So there is some way to change the setting on the plotter from 32 bit to 64 bit but unfortunately I can not find it in the instructions....Ruth at GCC did it for me when she was connected to my computer.....You do something with the buttons on the LED panel but not sure what.....


----------



## k1x (Dec 27, 2010)

ugh.... this is really bad.


----------



## k1x (Dec 27, 2010)

this is really starting to get annoying. im close to kicking it haha, but seriously gcc experts LIFT THE PHONE. does anyone else know...


----------



## royster13 (Aug 14, 2007)

I love my Expert 24 and you will too......Tech support will be open again in the morning and I am sure they will have you up and running quickly....Unfortunately a plotter is not plug and play and does take a bit to get going.....


----------



## k1x (Dec 27, 2010)

well i heard plan b is suppose to be an expert at this!


----------



## plan b (Feb 21, 2007)

I have the documentation on this and I am looking now,, just hang tight


----------



## plan b (Feb 21, 2007)

Are you trying to cut from Corel draw?


----------



## k1x (Dec 27, 2010)

yea, from any possible program


----------



## plan b (Feb 21, 2007)

Did you try importing image to greatcut and send it to the cutter from there,, my problem is that I don't have win 7 and I am still looking for the procedure,, I wrote it down and looking for it,,,make sure you apply a outline when you export your eps file from corel,,, lets try a regular cut before we try a contour cut.


----------



## k1x (Dec 27, 2010)

ive tried that


----------



## k1x (Dec 27, 2010)

guess no one knows... i have illustrator cs5, if that helps.


----------



## freebird1963 (Jan 21, 2007)

Not sure if the 24 works like the cut-3000 (aka bengal) but heres what Ruth at GCC told us.

One need the .001mm outline around the entire image. If there are many parts make sure the all selected or grouped together

Two make sure the image is located in the bottom left corner of the paper. You can either do it manually and drag it or use layout in the print menu and choose reposition image to and pick bottom left.

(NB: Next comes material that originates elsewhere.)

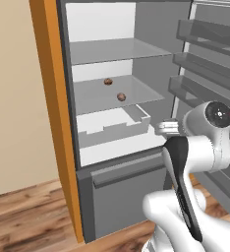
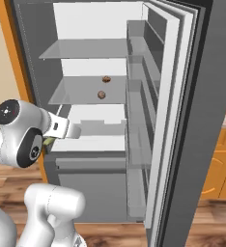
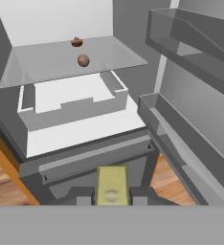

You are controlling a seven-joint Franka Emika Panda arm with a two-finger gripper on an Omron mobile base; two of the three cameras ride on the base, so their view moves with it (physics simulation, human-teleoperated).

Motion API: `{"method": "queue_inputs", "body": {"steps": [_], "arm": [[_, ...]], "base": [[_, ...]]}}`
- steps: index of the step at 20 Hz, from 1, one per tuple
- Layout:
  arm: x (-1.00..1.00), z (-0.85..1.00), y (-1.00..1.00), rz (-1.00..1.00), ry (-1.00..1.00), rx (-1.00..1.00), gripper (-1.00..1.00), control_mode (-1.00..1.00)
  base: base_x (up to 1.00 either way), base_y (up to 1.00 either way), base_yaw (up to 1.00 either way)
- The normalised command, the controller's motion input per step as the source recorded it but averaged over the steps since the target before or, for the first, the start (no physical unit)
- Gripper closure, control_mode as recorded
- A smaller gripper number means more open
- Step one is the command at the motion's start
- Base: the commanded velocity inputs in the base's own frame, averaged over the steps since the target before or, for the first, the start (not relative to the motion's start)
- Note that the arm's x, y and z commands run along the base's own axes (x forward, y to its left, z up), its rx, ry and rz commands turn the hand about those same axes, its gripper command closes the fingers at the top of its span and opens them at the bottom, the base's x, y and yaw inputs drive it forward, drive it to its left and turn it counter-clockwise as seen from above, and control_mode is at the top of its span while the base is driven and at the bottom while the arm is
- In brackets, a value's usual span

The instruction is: Pick the egg and butter from the fridge and place them by the bowl for mixing.

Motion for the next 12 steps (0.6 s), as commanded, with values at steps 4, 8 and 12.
{"method": "queue_inputs", "body": {"steps": [4, 8, 12], "arm": [[0.00, 0.00, 0.00, 0.00, 0.00, 0.00, 1.00, 1.00], [0.00, 0.00, 0.00, 0.00, 0.00, 0.00, 1.00, 1.00], [0.00, 0.00, 0.00, 0.00, 0.00, 0.00, 1.00, 1.00]], "base": [[-0.61, 1.00, -0.31], [-0.30, 1.00, 0.10], [-0.39, 1.00, 0.53]]}}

HERES the actual instructions per GCC aka Ruth

Hello Sir,

Please follow these steps to output to your cutter directly from CorelDraw



You should be able to open up CorelDraw

Open a new document

Go to file and print set up

From list of printers available you will select Expert 24, and click OK (If Expert 24 is not listed as a printer please find a second email with driver)

Go to layout and page set up

Click on button (set from printer), and click on OK



You will go through designing or creating your letters, shapes, ect…..

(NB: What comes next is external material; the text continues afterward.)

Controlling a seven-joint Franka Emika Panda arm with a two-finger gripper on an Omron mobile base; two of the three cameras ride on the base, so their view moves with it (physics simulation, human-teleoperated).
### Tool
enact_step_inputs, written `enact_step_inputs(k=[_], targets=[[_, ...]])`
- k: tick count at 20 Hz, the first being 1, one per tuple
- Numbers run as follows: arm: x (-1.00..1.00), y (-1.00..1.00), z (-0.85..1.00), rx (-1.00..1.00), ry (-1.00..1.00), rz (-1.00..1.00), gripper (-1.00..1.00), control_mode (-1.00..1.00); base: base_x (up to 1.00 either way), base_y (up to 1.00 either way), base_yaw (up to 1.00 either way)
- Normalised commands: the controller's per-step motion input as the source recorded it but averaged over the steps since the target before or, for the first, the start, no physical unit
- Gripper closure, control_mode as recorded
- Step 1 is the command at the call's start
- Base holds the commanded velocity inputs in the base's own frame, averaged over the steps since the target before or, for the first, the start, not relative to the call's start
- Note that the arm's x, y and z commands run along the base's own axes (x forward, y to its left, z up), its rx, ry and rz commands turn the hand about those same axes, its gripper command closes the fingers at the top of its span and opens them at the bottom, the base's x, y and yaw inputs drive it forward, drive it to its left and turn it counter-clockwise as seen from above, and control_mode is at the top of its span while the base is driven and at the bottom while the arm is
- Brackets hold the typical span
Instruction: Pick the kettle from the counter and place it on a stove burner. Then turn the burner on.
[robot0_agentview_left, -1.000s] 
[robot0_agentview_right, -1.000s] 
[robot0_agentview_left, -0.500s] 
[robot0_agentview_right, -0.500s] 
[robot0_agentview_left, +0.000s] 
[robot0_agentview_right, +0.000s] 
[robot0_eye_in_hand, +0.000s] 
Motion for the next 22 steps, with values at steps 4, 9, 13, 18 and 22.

Once you have finished designing you want to place your work to the bottom left corner of your corel page (0,0) point 

Select all of your art work and you will push F12 on your keyboard (short cut key for outline settings)

Width will need to be set to .001, and the box to the right will need to be set to millimeters (.001 will not be on drop down options, need to type it in your self)

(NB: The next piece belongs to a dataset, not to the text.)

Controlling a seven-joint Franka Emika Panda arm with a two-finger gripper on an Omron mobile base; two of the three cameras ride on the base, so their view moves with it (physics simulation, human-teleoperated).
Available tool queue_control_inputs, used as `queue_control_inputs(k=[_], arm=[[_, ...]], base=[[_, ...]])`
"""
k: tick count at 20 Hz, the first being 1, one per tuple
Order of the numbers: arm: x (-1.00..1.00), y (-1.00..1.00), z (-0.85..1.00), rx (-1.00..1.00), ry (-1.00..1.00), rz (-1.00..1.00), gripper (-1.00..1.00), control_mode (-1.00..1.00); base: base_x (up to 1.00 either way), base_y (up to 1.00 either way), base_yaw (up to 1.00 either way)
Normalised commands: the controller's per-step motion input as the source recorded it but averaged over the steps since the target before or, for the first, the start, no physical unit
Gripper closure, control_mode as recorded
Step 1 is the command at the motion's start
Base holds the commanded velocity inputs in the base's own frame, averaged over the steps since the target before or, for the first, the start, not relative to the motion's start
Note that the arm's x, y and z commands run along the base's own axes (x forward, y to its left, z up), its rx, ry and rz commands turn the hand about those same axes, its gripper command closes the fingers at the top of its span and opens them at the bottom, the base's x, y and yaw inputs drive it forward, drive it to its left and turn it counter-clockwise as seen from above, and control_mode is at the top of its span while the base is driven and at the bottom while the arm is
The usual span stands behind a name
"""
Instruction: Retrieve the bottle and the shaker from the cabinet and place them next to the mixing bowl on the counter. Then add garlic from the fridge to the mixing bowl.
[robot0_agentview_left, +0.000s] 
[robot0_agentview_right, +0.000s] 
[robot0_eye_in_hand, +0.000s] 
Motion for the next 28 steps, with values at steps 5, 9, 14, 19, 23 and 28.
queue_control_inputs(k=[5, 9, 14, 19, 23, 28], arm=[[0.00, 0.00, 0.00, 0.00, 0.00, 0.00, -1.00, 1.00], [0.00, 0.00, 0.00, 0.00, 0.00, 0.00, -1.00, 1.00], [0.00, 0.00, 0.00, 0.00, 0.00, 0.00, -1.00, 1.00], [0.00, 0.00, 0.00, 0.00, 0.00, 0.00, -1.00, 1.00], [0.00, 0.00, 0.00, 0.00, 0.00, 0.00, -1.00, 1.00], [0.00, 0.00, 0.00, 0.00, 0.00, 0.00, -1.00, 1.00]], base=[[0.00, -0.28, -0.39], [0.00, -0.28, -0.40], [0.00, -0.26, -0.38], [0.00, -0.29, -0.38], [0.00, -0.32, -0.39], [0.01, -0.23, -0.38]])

Click OK This outline setting will be applied to everything selected. If outline setting is not set correct or not set at all your file will go through to the machine but machine will not detect cut able objects. 



To print out to the machine go to File and print

In print window you will see button for properties

Under properties you will have the options to increase cutting speed, and down force pressure

If no changes need under properties 

Click print to out put to cutter


----------



## Nick Horvath (Feb 26, 2010)

k1x said:


> im extremely new so i dont know what a "path" is, i just got the cutter like 3 hrs ago. and no great cut doesnt open when i send to cut


Did you install Multiskin?

Also, if you click on your control panel and look into Printers and Faxes. You should see Expert 24 LX listed. Do you have that?


----------



## plan b (Feb 21, 2007)

I found the pdf file for setup on win7 and vista 64 bit for all GCC machines


----------



## plan b (Feb 21, 2007)

Sorry can't post the link here as per forum rules..


----------



## freebird1963 (Jan 21, 2007)

Nick Horvath said:


> Did you install Multiskin?
> 
> Also, if you click on your control panel and look into Printers and Faxes. You should see Expert 24 LX listed. Do you have that?


What does the multiskin do ? Haven't figured it out but haven't gotten indepth into it either.

THanks
Mark


----------



## Nick Horvath (Feb 26, 2010)

freebird1963 said:


> What does the multiskin do ? Haven't figured it out but haven't gotten indepth into it either.
> 
> THanks
> Mark


Multiskin is a plugin for Corel Draw that will automatically load your design into GreatCut.


----------



## freebird1963 (Jan 21, 2007)

So what does Greatcut do for me that cutting from corel doesn't ?
Just seems like a lot more options and headaches trying to figure them all out. 

Thanks
Mark


----------



## k1x (Dec 27, 2010)

I will try mutliskin and the other things mention, in the mean time plan b can you send me the link on pm? I have class at the moment


----------



## plan b (Feb 21, 2007)

k1x said:


> I will try mutliskin and the other things mention, in the mean time plan b can you send me the link on pm? I have class at the moment


 I will send you a PM


----------



## freebird1963 (Jan 21, 2007)

plan b said:


> Sorry can't post the link here as per forum rules..


forum rule says self promotion doesn't it ? I don't think a link to a setup file which is helpful to many users would fall in self promotion. Many times on here a helpful link has been posted.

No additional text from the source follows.